> _Goal of the exercise_: Somewhere below, one line contains "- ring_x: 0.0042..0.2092" and a later line contains "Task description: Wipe". Output those two lines and everything between them exactly, and nothing else.

> _Source data_:
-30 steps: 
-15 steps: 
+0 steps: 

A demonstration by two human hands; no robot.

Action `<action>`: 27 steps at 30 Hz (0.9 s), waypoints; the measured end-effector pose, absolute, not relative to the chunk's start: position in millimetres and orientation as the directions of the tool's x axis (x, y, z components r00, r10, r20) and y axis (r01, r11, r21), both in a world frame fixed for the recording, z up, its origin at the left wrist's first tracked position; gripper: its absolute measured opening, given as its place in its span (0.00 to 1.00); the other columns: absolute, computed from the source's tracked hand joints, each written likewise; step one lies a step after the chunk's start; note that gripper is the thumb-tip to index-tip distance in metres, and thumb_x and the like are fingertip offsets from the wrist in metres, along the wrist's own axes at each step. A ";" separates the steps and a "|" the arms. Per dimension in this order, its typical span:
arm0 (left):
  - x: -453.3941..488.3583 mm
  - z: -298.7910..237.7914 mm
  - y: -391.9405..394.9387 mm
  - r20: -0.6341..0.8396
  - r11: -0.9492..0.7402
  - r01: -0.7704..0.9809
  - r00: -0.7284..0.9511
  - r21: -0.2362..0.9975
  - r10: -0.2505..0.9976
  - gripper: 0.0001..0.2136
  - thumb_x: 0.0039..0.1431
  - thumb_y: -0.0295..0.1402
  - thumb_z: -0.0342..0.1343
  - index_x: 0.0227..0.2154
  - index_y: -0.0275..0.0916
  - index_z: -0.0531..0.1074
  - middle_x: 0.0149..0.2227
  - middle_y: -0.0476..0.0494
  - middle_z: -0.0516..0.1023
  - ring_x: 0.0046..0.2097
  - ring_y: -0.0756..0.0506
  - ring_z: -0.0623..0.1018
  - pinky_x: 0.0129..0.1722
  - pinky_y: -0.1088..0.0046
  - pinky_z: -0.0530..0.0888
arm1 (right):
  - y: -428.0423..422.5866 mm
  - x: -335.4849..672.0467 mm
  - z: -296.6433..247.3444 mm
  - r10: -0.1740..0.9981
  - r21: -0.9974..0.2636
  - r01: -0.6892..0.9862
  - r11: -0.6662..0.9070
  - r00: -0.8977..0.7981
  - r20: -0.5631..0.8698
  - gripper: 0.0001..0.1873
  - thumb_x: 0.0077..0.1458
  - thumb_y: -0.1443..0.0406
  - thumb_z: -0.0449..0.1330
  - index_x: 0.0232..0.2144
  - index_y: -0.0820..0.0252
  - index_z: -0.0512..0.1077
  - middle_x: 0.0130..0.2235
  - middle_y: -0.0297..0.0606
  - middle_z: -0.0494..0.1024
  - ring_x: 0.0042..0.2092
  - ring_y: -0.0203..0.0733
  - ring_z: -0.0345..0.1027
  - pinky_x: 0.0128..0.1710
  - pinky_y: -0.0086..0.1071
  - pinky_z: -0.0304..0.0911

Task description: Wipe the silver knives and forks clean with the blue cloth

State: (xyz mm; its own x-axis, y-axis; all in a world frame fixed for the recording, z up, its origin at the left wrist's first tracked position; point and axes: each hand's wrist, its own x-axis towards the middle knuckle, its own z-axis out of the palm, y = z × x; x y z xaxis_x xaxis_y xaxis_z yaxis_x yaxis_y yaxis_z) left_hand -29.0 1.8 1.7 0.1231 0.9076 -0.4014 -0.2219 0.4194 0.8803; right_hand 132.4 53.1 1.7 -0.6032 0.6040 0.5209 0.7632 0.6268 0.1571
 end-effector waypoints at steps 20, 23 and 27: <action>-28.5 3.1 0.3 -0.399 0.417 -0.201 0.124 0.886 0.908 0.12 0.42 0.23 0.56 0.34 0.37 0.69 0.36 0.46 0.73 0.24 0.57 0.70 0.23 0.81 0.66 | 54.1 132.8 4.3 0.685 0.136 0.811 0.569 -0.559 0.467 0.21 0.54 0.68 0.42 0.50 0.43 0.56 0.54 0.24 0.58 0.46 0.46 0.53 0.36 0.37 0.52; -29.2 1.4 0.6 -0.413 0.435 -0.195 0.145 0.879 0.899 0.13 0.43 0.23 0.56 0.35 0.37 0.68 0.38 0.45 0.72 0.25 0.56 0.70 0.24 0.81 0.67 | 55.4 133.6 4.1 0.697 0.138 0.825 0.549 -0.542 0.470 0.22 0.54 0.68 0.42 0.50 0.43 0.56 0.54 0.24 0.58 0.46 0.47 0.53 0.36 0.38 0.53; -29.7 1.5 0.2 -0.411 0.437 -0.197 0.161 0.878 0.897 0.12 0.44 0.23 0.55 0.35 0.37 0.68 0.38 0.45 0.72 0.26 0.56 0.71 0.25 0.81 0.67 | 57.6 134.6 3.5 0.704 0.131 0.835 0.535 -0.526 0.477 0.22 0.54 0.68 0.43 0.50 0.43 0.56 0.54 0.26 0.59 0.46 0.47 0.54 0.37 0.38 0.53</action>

> _Response area_:
  - ring_x: 0.0042..0.2092
  - ring_y: -0.0203..0.0733
  - ring_z: -0.0345..0.1027
  - pinky_x: 0.0128..0.1710
  - pinky_y: -0.0086..0.1071
  - pinky_z: -0.0304..0.0911

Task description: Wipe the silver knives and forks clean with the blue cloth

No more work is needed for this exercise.